### WORK TASK
The answer must consist of every line in the data below that holds the word "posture".

### COLLECTED MATERIAL
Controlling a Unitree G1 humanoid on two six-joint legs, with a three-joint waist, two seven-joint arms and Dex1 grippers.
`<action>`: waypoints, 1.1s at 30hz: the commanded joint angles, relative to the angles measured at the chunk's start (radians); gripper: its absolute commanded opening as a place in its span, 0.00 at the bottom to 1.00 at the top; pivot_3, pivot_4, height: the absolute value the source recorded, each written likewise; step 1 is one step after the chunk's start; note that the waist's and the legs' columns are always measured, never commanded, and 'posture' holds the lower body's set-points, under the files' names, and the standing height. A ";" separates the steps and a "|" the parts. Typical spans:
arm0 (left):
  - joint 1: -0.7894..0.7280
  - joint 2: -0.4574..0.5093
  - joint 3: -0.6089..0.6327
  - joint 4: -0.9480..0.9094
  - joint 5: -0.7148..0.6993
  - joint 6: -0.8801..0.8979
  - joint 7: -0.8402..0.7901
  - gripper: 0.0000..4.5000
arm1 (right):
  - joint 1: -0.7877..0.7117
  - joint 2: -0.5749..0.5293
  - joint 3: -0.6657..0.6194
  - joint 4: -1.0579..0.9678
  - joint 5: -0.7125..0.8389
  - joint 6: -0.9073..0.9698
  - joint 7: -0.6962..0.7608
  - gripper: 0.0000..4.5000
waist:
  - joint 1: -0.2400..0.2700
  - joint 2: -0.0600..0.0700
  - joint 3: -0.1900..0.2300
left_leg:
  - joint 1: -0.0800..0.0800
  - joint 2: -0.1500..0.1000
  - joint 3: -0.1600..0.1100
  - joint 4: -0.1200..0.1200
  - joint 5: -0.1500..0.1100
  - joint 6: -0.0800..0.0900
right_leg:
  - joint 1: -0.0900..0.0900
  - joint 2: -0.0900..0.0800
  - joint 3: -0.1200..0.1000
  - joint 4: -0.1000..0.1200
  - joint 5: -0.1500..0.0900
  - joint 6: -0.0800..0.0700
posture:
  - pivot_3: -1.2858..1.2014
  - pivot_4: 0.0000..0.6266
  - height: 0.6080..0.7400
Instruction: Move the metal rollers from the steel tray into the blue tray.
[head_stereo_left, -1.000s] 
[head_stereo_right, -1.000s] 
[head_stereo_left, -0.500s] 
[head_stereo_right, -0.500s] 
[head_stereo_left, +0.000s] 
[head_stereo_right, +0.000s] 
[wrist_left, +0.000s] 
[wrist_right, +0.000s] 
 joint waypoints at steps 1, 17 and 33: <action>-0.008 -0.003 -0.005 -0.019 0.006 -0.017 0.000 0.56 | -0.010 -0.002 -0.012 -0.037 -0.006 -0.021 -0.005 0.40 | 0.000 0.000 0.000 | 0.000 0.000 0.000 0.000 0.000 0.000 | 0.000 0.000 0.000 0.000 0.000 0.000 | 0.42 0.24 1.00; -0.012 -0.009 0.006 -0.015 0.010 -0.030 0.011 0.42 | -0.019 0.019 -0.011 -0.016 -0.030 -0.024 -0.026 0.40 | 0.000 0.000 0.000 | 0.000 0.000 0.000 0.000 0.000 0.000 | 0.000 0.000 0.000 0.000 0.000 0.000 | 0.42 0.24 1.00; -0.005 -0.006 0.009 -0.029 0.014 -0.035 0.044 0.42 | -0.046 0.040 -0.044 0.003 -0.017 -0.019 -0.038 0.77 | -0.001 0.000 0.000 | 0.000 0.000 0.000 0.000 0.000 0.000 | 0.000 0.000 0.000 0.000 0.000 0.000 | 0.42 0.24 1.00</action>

### RESULT
`<action>`: waypoints, 1.1s at 30hz: the commanded joint angles, relative to the angles measured at the chunk's start (radians); gripper: its absolute commanded opening as a place in its span, 0.00 at the bottom to 1.00 at the top; pivot_3, pivot_4, height: the absolute value the source recorded, each written likewise; step 1 is one step after the chunk's start; note that the waist's and the legs' columns are always measured, never commanded, and 'posture' holds the lower body's set-points, under the files' names, and the standing height. A ";" separates the steps and a "|" the parts. Typical spans:
posture:

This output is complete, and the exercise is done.